• **Description of the task**:
Lines in the listing below that include the word "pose" need to be copied.

══ Information provided ══

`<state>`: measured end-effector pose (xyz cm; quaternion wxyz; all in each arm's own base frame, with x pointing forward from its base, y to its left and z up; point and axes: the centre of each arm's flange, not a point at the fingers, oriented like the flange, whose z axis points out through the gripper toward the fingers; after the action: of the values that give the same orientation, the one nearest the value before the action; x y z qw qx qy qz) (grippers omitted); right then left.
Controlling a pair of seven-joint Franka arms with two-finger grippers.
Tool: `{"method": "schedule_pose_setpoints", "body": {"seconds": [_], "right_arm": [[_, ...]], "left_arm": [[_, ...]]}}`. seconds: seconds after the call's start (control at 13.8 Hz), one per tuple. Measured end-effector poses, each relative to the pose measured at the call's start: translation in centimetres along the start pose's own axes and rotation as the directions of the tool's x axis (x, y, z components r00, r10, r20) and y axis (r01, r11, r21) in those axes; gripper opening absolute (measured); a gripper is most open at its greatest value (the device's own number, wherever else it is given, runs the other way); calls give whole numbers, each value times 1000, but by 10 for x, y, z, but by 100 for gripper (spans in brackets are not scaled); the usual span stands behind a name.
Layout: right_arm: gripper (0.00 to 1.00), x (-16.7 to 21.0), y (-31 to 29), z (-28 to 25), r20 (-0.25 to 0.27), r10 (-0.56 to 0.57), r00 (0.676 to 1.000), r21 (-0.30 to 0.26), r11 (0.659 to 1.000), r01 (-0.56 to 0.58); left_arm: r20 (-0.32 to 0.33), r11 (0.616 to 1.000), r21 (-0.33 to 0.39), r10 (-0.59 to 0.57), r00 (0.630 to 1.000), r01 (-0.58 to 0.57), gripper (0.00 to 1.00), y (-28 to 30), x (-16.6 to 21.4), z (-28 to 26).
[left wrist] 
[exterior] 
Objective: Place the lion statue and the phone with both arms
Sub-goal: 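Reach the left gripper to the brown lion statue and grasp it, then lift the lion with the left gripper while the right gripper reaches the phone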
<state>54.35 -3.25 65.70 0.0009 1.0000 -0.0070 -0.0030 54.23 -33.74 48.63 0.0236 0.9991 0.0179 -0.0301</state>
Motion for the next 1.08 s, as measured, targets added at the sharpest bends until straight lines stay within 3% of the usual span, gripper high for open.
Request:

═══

• **Reply to the task**:
`<state>`: measured end-effector pose (xyz cm; quaternion wxyz; all in each arm's own base frame, with x pointing forward from its base, y to its left and z up; point and axes: the centre of each arm's flange, not a point at the fingers, oriented like the flange, whose z axis points out through the gripper toward the fingers; after the action: of the values that give the same orientation, the one nearest the value before the action; x y z qw qx qy qz) (grippers omitted); right then left.
Tool: `{"method": "schedule_pose_setpoints", "body": {"seconds": [_], "right_arm": [[_, ...]], "left_arm": [[_, ...]]}}`. seconds: seconds after the call's start (control at 13.8 Hz), one per tuple. Measured end-effector poses, each relative to the pose measured at the call's start: translation in centimetres along the start pose's own axes and rotation as the directions of the tool's x axis (x, y, z components r00, r10, r20) and y axis (r01, r11, r21) in those axes; gripper opening absolute (measured); a gripper is most open at its greatest value (the device's own number, wherever else it is given, runs the other way); calls give whole numbers, each value times 1000, but by 10 for x, y, z, but by 100 for gripper (spans in brackets are not scaled); the usual span stands behind a name.

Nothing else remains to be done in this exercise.